Thin vs light

  Difficulty: Intermediate   Keywords: Shape, Question

Amateurs, especially beginners, are often unclear about the difference between thin and light. We therefore suggest reading those pages. As for the difference:

  1. Thin stones are typically cut easily. The opposite, thick stones, are stones well connected and plenty of eye potential. Thin is a negative quality.
  2. Light stones are sacrificed easily. They are unimportant, or difficult to attack as a whole. The opposite, heavy stones are not easily sacrificed, cover a rather important area and are weak despite their number. Light is a positive quality.

The misunderstanding perhaps comes from the fact that light stones are usually not thick, since that would make them probably high in number and therefore important. On the other hand, thinness refers to a problem, in that the imminent cut is problematic for both potentially cut off parts, and both are too important to sacrifice, so that they are apparently not light.

Timm: My understanding of thin vs. light is that thinness fundamentally refers to a group (a bunch of stones that must remain connected) while the essence of light play is not to create a distrainable group in order to remain very flexible.

Example

[Diagram]
Thin, not light  

B1 shows an intention to escape and separate white, but it is thin.

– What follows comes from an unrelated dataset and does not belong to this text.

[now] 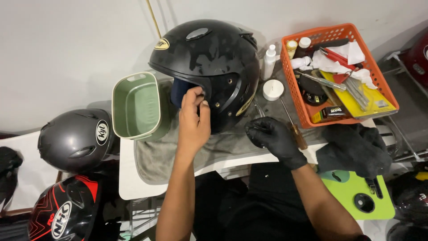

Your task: The person removes the visor from a black motorcycle helmet and then uses a screwdriver to unscrew the fasteners on both sides of the helmet shell. The person manipulates the helmet and visor throughout the process.

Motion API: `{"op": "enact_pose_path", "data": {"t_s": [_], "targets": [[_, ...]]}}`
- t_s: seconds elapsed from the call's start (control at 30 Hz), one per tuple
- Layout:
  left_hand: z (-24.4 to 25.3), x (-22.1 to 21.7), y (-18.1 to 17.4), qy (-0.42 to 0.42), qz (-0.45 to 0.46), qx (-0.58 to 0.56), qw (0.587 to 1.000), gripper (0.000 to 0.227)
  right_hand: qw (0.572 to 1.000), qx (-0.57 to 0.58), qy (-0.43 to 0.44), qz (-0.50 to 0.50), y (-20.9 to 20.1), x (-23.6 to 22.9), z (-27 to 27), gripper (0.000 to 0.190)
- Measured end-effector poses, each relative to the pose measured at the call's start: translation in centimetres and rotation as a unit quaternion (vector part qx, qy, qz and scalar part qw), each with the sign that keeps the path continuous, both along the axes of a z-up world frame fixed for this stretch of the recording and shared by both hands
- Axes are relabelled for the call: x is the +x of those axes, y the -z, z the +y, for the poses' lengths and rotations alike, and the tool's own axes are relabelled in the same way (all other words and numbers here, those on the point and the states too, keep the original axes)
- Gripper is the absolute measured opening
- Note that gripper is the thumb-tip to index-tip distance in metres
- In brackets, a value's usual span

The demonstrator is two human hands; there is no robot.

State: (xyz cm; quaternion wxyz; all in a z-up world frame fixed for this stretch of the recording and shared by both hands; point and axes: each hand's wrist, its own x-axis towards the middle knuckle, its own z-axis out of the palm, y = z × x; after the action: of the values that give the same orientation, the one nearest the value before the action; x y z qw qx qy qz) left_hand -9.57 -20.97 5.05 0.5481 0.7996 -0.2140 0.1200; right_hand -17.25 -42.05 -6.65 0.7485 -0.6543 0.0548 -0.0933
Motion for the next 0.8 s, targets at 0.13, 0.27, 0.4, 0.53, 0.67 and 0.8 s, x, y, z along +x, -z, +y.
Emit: {"op": "enact_pose_path", "data": {"t_s": [0.13,0.27,0.4,0.53,0.67,0.8], "targets": [[0.3,0.2,0.1,0.01,0.005,-0.023,1.0,0.035,0.999,-0.028,-0.036,-0.023,-4.4,-0.4,-0.3,0.021],[0.6,0.2,-0.1,0.023,0.021,-0.037,0.999,0.036,0.953,-0.209,-0.049,-0.216,-13.5,0.4,0.3,0.029],[0.9,0.0,-0.4,0.033,0.024,-0.035,0.999,0.035,0.869,-0.384,-0.081,-0.3,-15.8,4.1,0.8,0.023],[1.3,0.2,0.5,0.036,0.036,-0.039,0.998,0.033,0.772,-0.535,-0.183,-0.288,-16.4,6.7,0.8,0.031],[1.4,-0.1,0.5,0.036,0.037,-0.044,0.998,0.032,0.707,-0.623,-0.171,-0.288,-16.5,7.9,1.1,0.029],[1.4,0.1,1.1,0.029,0.031,-0.048,0.998,0.032,0.689,-0.642,-0.166,-0.293,-18.0,7.7,1.8,0.021]]}}
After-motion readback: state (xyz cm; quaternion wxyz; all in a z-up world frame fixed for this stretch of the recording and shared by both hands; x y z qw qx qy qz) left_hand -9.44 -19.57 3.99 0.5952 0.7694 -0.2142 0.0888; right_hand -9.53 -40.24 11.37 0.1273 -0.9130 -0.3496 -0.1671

The cut at a will separate the black stones, isolating two of them in the corner where they will barely live. Black is not light due to the black+circle-white+circle exchange: Black has already invested too much in the corner to throw these stones away easily.

[Diagram]
Playable  

After W2, White has the corner and Black's stones are floating. However, due to the miai of a and b, Black will be able to apply some pressure on the outer stones. White cannot easily attack the Black stones on a large scale. Black can therefore treat his stones lightly and play somewhere else.